[WHAT THE TASK ASKS]
Taking the records below, count the lines in which "strip" appears and supply only the count.

[DATASET EXTRACT]
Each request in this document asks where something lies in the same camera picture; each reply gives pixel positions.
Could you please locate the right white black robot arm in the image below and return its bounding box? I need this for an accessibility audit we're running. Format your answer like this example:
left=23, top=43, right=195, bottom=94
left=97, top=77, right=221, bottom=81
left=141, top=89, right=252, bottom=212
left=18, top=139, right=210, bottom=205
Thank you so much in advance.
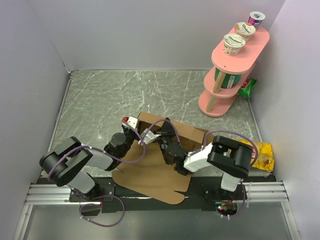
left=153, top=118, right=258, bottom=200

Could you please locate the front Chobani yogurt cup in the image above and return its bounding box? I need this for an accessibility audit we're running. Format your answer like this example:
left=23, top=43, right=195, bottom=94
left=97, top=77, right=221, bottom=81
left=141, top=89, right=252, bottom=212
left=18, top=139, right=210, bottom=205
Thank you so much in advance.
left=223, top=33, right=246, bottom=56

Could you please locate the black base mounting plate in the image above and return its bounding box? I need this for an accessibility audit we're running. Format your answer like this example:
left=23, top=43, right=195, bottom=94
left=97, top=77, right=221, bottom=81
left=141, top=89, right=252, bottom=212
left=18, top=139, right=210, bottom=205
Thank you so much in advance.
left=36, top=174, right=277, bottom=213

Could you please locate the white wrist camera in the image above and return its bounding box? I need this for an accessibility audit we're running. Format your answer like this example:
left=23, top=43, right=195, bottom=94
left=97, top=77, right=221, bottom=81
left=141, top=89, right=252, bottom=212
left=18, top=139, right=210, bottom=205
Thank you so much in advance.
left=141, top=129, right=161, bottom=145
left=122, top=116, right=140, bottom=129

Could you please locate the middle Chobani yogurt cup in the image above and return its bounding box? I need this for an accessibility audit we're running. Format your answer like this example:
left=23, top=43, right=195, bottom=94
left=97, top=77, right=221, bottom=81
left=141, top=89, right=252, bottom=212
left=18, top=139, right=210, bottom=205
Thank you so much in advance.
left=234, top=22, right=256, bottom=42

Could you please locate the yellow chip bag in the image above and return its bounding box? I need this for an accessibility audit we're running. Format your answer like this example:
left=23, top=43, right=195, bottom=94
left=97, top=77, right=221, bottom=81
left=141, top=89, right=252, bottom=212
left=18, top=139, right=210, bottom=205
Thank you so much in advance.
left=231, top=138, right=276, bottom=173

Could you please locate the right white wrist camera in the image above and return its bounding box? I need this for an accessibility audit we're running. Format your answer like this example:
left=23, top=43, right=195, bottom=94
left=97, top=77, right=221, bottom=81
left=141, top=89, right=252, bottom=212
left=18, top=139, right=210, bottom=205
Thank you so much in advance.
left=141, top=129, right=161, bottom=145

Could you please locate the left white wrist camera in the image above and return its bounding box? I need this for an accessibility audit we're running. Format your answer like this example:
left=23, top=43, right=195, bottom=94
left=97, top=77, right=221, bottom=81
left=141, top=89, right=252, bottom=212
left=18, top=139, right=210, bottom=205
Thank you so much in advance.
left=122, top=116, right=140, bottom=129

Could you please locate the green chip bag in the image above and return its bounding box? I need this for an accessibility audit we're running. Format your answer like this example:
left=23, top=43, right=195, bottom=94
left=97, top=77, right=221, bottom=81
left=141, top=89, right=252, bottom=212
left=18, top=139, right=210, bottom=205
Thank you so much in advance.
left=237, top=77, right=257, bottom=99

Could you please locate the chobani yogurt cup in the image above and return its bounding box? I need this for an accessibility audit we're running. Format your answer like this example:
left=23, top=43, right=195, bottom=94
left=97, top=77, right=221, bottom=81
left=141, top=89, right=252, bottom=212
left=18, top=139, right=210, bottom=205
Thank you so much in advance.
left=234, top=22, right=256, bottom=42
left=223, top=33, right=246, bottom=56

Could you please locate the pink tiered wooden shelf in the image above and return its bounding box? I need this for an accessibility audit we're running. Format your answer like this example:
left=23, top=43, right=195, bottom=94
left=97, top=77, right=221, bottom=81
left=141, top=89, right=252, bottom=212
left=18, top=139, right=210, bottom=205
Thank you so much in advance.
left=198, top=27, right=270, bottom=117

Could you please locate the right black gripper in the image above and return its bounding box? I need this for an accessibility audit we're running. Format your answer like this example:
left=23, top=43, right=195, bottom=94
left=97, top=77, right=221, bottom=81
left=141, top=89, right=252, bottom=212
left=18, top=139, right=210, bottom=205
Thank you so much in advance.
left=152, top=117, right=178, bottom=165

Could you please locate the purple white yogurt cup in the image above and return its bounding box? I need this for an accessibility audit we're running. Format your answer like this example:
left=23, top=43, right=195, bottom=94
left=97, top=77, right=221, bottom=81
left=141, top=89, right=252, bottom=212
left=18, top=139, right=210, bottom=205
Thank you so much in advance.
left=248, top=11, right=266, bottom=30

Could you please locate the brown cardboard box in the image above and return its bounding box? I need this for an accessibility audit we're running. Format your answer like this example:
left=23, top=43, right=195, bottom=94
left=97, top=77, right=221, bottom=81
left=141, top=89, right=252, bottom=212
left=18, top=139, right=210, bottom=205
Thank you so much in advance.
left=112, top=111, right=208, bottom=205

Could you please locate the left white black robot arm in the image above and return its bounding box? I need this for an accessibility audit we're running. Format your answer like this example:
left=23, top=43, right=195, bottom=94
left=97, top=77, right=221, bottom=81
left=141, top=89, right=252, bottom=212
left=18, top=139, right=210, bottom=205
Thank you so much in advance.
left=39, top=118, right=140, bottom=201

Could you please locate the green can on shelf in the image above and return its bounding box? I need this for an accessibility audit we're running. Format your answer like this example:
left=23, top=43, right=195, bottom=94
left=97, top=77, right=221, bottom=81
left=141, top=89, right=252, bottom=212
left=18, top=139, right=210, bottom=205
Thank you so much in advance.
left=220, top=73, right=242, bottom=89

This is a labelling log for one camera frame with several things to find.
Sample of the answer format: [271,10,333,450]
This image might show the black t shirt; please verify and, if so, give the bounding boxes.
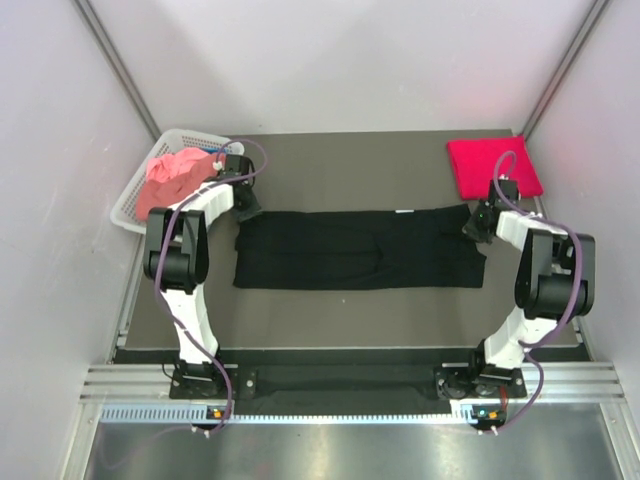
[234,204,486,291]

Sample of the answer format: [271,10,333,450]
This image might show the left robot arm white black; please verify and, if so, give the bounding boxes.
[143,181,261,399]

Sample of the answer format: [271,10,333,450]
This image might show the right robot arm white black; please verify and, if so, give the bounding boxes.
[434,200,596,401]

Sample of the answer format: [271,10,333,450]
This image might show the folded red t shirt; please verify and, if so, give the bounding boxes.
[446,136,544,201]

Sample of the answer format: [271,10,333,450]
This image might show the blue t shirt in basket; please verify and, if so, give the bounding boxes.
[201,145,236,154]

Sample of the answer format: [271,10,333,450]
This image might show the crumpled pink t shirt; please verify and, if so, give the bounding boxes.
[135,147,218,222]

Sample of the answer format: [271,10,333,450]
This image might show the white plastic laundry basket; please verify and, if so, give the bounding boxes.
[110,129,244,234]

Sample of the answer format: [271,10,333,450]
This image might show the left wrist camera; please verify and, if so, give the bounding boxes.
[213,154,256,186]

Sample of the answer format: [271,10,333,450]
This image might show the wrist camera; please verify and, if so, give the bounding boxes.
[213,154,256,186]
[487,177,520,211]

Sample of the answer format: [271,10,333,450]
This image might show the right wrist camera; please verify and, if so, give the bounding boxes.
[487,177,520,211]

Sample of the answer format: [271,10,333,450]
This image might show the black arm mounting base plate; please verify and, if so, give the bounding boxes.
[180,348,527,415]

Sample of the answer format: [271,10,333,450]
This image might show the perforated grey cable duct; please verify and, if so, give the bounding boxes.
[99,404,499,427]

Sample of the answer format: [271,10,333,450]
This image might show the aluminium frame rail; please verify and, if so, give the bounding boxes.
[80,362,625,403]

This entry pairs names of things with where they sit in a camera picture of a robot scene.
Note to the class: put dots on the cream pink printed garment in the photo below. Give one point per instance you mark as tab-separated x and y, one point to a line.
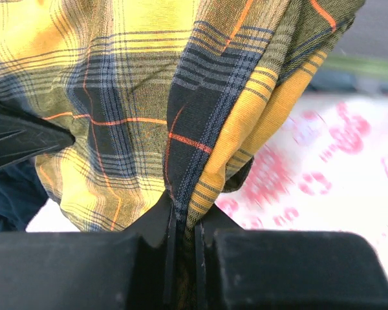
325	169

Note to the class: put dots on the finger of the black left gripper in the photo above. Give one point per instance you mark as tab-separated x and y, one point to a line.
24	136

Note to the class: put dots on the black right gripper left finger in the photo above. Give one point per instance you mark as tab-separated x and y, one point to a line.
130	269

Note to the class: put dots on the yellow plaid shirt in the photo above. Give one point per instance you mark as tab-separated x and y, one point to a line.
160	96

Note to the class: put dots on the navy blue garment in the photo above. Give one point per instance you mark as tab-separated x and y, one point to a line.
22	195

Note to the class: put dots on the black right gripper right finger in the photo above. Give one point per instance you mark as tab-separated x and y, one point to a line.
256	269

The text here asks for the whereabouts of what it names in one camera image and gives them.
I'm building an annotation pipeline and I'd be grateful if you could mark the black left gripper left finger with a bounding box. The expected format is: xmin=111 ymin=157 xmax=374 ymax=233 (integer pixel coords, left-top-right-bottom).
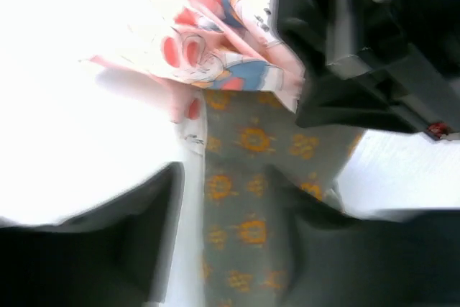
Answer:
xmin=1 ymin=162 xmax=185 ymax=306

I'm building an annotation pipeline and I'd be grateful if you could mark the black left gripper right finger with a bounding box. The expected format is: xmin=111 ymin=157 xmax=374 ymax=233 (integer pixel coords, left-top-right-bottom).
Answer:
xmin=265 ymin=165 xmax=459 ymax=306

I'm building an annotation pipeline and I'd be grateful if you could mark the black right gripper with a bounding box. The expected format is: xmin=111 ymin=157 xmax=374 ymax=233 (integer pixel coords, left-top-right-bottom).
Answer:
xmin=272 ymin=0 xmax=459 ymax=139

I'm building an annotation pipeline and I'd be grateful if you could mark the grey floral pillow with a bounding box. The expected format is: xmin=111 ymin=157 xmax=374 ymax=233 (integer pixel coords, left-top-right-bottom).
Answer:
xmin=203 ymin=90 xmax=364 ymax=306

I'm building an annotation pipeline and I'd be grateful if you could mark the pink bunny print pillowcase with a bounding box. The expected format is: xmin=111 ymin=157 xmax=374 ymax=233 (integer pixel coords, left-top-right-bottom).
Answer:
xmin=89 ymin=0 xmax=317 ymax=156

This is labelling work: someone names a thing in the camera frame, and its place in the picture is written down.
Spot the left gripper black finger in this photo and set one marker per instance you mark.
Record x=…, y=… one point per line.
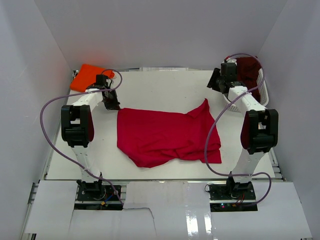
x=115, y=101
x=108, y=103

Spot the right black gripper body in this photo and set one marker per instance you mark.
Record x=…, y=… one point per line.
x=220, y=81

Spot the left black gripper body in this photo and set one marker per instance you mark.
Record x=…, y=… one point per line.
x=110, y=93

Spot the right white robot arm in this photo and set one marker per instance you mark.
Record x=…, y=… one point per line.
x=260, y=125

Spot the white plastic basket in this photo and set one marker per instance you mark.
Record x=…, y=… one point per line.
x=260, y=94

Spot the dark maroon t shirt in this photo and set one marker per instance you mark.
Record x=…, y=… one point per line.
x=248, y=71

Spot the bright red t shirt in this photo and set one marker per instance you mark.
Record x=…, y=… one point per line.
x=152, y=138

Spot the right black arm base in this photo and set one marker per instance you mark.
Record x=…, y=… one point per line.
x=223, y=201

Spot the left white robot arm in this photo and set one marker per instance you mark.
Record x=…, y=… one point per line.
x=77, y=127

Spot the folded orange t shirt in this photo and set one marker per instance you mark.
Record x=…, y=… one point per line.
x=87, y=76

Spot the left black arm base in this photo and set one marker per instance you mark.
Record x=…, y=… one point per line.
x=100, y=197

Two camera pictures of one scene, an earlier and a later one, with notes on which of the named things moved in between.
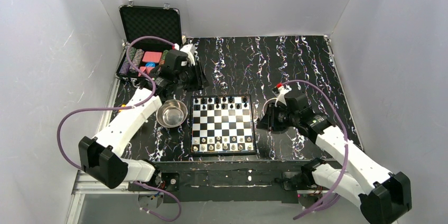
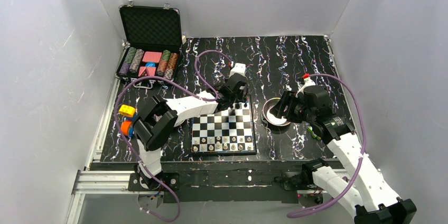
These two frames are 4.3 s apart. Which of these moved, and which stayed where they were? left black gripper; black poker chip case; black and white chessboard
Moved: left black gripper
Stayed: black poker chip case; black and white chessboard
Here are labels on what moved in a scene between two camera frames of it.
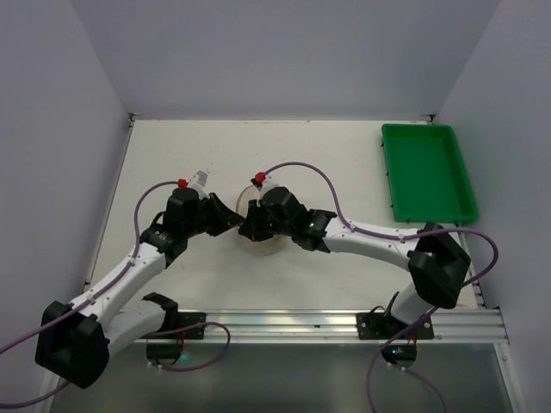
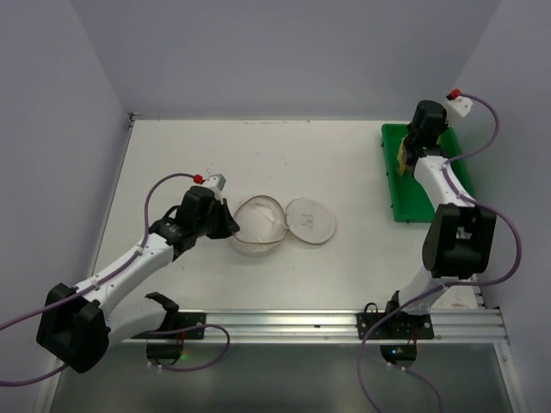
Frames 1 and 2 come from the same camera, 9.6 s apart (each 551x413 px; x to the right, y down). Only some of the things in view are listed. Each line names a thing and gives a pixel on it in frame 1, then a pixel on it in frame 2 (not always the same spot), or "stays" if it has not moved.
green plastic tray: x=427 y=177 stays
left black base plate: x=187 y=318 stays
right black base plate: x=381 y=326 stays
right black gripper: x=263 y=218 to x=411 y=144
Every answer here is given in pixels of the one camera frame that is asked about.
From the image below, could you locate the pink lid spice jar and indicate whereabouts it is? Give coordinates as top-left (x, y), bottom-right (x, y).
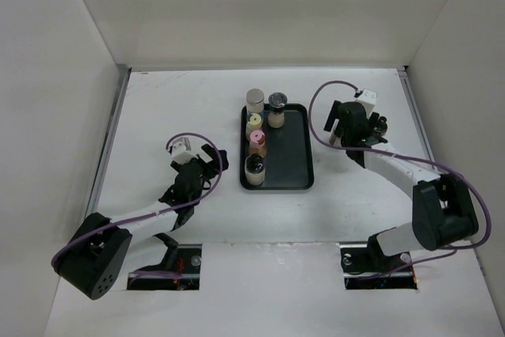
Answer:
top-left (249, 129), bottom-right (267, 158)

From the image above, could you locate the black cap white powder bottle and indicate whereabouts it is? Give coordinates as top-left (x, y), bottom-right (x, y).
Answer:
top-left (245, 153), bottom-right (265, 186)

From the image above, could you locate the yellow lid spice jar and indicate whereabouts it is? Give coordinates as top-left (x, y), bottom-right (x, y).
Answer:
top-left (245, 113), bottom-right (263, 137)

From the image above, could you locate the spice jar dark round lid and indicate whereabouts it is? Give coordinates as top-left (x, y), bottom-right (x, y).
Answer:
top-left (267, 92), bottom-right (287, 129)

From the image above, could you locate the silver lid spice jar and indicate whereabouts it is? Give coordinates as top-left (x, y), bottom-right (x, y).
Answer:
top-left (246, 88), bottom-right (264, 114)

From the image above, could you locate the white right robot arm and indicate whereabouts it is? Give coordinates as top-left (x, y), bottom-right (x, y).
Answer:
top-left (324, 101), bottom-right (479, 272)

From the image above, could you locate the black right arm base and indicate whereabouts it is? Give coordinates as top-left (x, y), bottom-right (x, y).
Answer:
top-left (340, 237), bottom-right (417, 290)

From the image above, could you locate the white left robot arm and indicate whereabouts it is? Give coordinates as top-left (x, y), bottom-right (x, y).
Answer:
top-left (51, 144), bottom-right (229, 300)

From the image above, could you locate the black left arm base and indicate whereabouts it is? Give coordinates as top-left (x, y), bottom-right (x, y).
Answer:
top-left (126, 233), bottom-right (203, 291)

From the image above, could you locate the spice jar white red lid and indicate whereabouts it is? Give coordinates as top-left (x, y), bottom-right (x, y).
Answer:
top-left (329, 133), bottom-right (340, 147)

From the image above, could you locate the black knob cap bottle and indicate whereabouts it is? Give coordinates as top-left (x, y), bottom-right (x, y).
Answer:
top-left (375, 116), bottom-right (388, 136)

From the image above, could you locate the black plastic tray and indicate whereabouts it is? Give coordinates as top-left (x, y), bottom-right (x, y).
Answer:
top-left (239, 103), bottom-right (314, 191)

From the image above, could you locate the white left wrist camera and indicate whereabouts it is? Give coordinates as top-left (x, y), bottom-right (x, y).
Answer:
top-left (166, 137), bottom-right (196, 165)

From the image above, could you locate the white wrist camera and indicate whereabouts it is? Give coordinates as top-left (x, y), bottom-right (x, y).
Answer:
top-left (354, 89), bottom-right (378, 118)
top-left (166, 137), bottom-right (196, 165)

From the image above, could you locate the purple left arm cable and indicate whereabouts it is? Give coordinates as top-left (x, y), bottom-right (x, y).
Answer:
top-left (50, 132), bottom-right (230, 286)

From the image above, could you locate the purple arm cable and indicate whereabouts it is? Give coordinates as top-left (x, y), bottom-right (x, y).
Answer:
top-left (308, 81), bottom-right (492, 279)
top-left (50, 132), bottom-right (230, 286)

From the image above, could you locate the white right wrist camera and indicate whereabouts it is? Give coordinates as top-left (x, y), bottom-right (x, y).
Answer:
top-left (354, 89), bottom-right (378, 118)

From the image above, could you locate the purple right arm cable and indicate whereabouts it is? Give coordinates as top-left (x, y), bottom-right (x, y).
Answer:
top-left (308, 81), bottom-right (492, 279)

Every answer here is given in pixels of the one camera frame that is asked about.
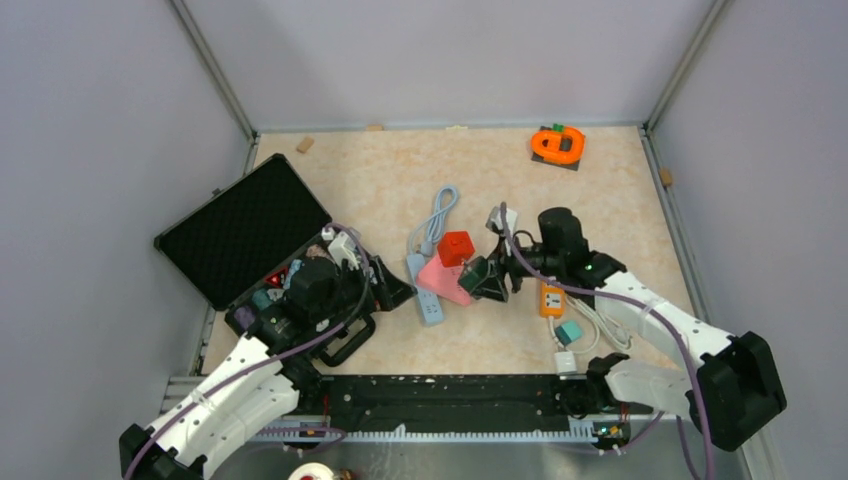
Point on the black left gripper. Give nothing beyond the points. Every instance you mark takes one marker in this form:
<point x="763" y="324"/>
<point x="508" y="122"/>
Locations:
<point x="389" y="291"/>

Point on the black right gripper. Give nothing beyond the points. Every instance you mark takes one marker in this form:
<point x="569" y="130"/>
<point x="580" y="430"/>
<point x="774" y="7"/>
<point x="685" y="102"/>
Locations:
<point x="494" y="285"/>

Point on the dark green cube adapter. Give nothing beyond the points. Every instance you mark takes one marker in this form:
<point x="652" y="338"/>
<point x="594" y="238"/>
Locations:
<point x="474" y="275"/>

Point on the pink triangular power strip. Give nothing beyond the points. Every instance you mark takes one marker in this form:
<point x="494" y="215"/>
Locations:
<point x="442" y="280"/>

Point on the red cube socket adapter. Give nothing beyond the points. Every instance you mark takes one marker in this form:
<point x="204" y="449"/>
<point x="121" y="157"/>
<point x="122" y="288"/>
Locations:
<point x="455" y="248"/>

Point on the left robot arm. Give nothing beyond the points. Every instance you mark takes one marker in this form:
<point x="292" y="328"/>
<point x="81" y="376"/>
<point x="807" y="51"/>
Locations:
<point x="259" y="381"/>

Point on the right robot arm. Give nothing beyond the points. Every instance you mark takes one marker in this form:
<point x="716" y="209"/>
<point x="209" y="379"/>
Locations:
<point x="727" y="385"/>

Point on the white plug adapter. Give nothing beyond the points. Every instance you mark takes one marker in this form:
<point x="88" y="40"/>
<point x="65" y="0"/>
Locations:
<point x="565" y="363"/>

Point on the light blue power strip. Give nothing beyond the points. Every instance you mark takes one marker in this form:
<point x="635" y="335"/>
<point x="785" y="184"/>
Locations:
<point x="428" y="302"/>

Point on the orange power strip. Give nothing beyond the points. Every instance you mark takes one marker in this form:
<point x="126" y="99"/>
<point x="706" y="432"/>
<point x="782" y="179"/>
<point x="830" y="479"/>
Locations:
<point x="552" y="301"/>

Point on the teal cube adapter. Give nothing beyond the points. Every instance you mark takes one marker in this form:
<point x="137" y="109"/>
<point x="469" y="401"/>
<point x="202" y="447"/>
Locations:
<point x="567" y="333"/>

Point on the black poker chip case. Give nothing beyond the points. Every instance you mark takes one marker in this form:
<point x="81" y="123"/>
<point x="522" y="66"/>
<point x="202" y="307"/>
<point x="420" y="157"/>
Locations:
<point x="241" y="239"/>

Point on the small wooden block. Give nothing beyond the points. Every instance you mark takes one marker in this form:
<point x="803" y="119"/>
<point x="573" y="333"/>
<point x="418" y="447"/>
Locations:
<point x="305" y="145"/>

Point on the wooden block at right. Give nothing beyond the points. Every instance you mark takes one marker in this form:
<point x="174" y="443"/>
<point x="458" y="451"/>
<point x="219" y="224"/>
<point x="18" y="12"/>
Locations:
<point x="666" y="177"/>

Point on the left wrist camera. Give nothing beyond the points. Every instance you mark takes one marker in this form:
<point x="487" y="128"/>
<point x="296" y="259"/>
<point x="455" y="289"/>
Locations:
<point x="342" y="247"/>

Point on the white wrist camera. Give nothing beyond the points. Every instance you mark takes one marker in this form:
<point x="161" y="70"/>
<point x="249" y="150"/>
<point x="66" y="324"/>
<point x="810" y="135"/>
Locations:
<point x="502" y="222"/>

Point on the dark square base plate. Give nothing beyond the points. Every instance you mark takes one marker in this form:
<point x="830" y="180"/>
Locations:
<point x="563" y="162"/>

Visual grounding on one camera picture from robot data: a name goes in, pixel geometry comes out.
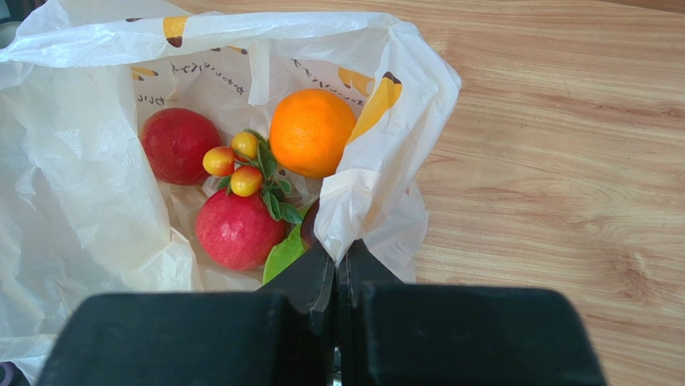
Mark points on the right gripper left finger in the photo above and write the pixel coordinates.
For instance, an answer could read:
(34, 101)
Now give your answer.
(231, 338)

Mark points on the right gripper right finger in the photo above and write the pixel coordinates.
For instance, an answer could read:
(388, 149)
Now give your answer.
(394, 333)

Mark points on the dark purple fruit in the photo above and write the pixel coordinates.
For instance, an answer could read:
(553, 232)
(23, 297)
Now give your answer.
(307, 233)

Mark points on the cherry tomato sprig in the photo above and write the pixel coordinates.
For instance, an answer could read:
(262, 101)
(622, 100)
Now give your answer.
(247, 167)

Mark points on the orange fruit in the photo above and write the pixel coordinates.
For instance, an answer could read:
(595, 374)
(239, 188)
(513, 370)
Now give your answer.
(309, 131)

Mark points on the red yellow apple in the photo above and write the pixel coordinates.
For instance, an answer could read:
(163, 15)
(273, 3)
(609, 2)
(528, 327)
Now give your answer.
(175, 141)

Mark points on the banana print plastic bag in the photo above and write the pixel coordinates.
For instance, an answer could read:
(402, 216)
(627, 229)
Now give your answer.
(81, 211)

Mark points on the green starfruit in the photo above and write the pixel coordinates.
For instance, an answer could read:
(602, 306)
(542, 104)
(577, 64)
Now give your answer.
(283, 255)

[ANSWER FOR THE TASK]
3